- **Work instruction**:
What you return should be exactly the lines from the one containing "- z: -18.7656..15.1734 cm" down to the final line of the listing, with nothing else.
──────── Records for this task
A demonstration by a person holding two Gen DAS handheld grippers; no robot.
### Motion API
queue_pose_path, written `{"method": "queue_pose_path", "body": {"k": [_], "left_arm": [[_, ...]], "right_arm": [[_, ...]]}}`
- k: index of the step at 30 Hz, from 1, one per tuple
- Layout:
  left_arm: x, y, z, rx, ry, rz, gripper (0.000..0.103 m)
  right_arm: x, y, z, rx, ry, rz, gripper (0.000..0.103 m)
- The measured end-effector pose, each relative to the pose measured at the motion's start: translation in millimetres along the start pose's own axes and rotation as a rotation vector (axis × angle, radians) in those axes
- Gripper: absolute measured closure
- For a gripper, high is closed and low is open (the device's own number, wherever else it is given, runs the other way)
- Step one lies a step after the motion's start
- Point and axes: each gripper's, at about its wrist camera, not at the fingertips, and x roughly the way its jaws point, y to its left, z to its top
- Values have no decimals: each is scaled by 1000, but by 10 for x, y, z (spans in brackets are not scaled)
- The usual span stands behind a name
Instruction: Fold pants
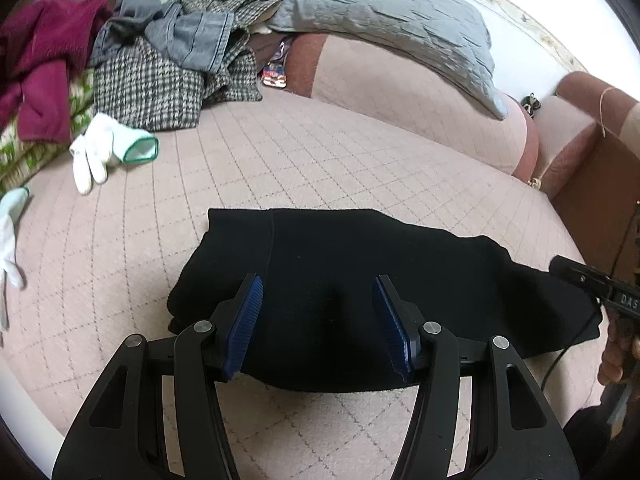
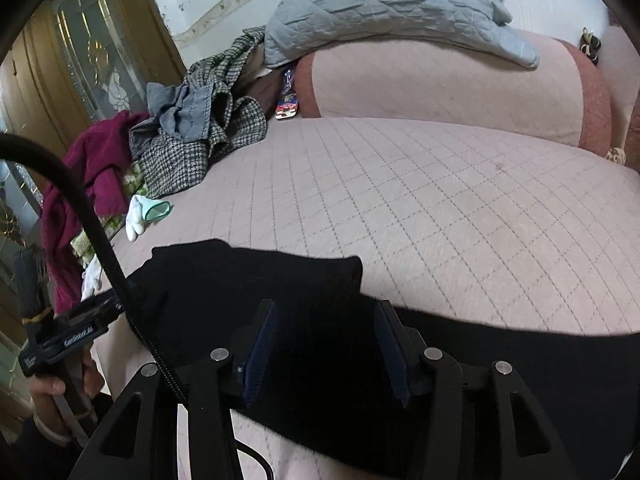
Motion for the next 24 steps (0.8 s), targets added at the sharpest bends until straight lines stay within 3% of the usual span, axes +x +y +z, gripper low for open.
{"method": "queue_pose_path", "body": {"k": [8, 13, 16, 21, 24], "left_arm": [[-90, 172, 32, -40, -26, 38, 47], [-196, 546, 26, -156, -42, 66, 47], [-223, 726, -12, -212, -35, 70, 47], [-189, 923, -50, -326, -5, -4, 47], [-100, 868, -37, -315, 19, -17, 47]], "right_arm": [[-161, -177, -248, 74, -13, -38, 55], [-139, -120, -261, 68, -17, -18, 55], [-42, 30, -236, 46, -13, 27, 55], [187, 457, -247, -51, 12, 113, 55], [332, 780, -325, -144, 33, 153, 55]]}}
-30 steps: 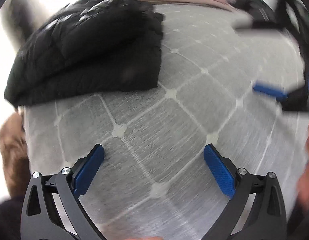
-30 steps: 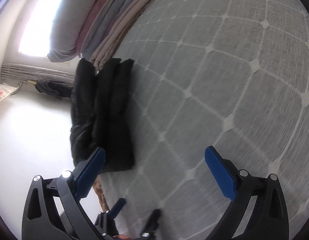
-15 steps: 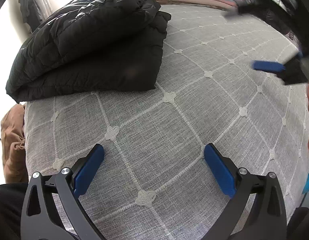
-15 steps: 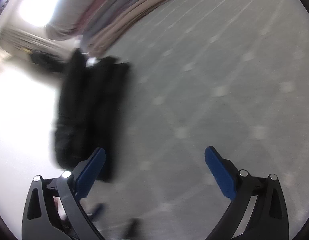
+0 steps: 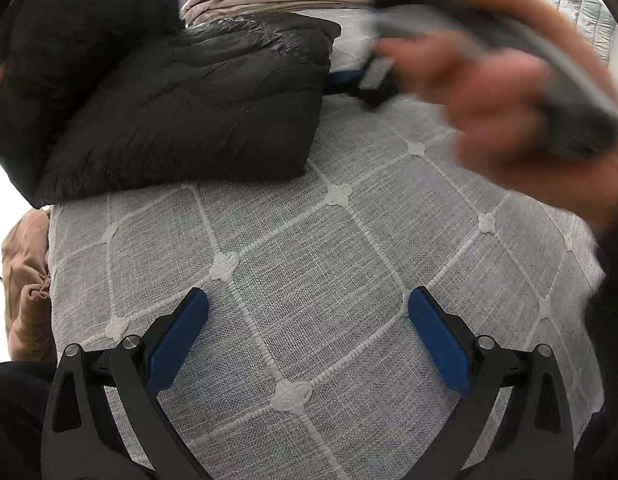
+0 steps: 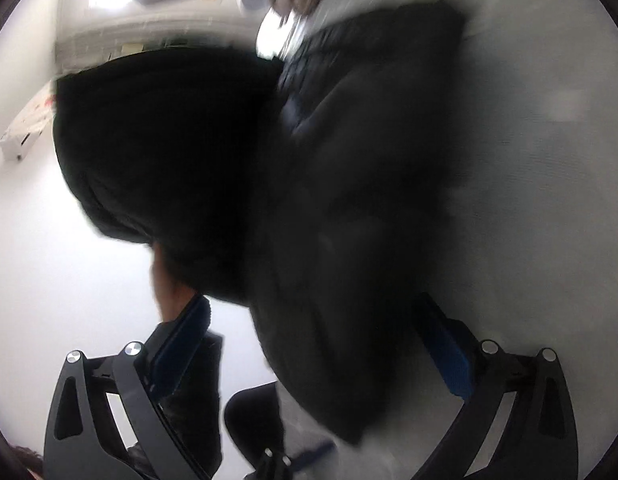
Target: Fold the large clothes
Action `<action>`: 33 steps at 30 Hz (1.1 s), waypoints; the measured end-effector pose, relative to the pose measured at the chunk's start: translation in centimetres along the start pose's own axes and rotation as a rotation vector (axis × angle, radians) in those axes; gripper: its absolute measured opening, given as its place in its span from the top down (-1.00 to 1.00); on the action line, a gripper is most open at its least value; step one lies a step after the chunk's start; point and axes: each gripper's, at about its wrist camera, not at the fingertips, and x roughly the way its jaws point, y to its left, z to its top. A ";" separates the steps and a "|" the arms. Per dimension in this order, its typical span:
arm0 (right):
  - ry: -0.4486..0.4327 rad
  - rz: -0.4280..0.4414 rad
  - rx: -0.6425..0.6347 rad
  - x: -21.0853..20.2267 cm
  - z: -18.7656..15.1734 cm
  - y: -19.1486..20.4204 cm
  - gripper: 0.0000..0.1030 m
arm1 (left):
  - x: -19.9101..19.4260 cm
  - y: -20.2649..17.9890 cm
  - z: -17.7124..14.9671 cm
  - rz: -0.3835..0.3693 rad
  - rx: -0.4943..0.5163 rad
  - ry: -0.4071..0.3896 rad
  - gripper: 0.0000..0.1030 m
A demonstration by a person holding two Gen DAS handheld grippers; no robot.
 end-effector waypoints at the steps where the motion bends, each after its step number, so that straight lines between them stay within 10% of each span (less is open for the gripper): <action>1: -0.016 0.026 -0.044 0.7 0.6 0.7 -0.89 | 0.0 0.0 0.0 0.000 0.000 0.000 -0.87; 7: -0.167 0.101 -0.286 -2.7 0.4 6.4 -0.72 | 0.0 0.0 0.0 0.000 -0.001 0.000 -0.87; 14: -0.472 -0.019 -0.480 -20.4 -2.9 12.8 -0.71 | 0.0 0.0 0.0 0.000 -0.001 -0.001 -0.87; 22: -0.658 -0.317 0.018 -34.3 -6.2 -3.4 -0.79 | -0.1 0.1 -0.1 0.000 -0.001 -0.001 -0.87; 27: -0.715 -0.622 -0.048 -33.7 -15.2 -5.6 -0.80 | -0.2 0.1 -0.2 -0.001 -0.001 -0.001 -0.87; 33: -0.499 -0.944 -0.267 -24.2 -22.9 -3.6 -0.80 | -0.2 0.2 -0.2 -0.001 -0.001 -0.001 -0.87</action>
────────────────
- **Problem solution**:
  - z: -18.7656..15.1734 cm
  - y: -19.1486..20.4204 cm
  - gripper: 0.0000..0.1030 m
arm1 (left):
  - x: -19.9101..19.4260 cm
  - y: -20.2649..17.9890 cm
  - z: -17.7124..14.9671 cm
  - rz: -0.3835..0.3693 rad
  - rx: -0.4943..0.5163 rad
  - ry: -0.4071..0.3896 rad
  - gripper: 0.0000..0.1030 m
A demonstration by a person holding two Gen DAS handheld grippers; no robot.
 end-effector waypoints at the steps where the motion bends, each after its step number, so that straight lines between them stay within 10% of each span (less is open for the gripper): <action>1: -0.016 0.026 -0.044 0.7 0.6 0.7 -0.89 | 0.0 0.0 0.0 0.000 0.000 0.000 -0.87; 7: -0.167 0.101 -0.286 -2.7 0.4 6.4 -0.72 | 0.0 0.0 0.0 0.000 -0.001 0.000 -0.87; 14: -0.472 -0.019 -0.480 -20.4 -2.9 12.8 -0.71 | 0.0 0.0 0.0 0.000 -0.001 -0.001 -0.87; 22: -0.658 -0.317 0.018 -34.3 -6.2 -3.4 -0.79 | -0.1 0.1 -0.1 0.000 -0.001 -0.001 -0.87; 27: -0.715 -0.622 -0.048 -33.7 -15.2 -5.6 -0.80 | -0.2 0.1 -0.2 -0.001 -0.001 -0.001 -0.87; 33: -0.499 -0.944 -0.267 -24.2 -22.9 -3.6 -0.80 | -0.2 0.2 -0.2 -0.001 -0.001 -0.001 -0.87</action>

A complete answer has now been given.